TASK STATEMENT - Extract, from the records beneath this instruction, each line that contains the word "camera".

EXTRACTED INFORMATION -
————

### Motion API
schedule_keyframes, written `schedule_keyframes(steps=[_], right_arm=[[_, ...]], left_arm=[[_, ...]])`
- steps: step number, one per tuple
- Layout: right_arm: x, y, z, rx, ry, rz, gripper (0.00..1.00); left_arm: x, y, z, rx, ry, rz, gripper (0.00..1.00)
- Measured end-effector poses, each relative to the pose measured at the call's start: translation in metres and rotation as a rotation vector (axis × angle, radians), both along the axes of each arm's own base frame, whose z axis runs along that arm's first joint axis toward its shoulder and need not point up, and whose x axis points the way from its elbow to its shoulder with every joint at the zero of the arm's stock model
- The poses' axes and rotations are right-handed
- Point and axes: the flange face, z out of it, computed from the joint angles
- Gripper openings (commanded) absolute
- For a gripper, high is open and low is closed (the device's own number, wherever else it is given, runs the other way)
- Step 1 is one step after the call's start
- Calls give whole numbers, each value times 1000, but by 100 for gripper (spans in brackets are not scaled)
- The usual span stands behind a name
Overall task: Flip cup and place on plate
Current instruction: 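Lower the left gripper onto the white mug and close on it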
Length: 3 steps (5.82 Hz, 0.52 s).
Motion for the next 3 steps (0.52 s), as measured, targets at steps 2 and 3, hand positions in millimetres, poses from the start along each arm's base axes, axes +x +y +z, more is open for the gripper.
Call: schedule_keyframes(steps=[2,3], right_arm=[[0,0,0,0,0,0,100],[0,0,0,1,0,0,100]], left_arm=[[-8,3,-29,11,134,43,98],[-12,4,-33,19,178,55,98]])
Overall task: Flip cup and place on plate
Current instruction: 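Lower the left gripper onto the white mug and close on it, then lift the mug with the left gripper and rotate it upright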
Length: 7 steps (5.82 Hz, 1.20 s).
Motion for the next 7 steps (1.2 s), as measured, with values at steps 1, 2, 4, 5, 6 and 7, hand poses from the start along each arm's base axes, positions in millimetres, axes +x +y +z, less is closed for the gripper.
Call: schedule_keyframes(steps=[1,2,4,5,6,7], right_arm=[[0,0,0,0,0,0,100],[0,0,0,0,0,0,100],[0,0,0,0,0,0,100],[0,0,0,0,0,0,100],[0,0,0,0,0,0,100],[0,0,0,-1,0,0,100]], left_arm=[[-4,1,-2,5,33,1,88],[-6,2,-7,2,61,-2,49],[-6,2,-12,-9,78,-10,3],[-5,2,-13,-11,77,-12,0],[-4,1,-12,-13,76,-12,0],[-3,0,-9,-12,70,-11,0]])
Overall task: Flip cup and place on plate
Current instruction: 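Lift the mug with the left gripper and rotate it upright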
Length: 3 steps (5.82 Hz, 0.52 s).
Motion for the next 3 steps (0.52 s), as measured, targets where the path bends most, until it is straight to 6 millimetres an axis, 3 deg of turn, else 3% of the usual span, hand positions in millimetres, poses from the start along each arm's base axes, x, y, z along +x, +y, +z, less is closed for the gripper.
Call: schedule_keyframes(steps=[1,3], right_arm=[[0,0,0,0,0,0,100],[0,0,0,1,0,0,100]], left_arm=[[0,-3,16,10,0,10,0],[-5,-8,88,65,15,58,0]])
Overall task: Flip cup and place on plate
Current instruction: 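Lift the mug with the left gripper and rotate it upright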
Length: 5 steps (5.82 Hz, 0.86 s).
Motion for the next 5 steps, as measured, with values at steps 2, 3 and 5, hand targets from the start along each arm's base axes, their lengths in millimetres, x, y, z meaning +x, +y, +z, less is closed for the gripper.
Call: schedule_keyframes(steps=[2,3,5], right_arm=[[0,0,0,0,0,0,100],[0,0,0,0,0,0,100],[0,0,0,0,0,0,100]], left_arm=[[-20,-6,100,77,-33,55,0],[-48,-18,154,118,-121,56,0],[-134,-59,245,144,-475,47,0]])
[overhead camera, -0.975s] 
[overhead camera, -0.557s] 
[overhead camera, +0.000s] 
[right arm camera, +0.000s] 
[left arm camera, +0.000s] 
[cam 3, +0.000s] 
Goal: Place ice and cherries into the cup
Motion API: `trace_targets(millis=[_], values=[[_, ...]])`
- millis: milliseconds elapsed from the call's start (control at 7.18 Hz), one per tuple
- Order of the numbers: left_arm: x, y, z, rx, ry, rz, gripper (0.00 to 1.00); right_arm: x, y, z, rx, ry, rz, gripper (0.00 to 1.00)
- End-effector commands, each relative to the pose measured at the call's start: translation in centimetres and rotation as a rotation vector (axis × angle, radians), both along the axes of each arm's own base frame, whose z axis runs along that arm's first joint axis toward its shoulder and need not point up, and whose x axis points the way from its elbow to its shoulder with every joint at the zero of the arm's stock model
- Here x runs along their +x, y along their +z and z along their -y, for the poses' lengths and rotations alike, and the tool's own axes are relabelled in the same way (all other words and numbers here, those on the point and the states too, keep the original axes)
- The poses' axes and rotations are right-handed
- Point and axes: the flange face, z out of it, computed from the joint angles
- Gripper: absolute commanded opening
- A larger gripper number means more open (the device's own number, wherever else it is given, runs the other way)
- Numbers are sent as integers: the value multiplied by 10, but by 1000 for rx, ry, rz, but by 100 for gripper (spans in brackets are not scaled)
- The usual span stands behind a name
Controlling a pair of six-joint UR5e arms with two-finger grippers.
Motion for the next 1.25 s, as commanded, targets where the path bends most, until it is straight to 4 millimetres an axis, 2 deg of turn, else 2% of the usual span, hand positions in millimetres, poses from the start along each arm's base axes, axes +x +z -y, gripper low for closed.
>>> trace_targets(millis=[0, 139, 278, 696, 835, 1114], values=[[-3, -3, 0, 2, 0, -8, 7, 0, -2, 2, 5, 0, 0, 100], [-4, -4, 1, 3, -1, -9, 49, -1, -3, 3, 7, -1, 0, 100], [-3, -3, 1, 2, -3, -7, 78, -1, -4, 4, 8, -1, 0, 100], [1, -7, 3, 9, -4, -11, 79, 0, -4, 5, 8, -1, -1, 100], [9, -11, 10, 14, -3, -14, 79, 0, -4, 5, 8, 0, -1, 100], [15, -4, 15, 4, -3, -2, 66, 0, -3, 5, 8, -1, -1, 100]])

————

FINAL ANSWER -
[overhead camera, -0.975s] 
[overhead camera, -0.557s] 
[overhead camera, +0.000s] 
[right arm camera, +0.000s] 
[left arm camera, +0.000s] 

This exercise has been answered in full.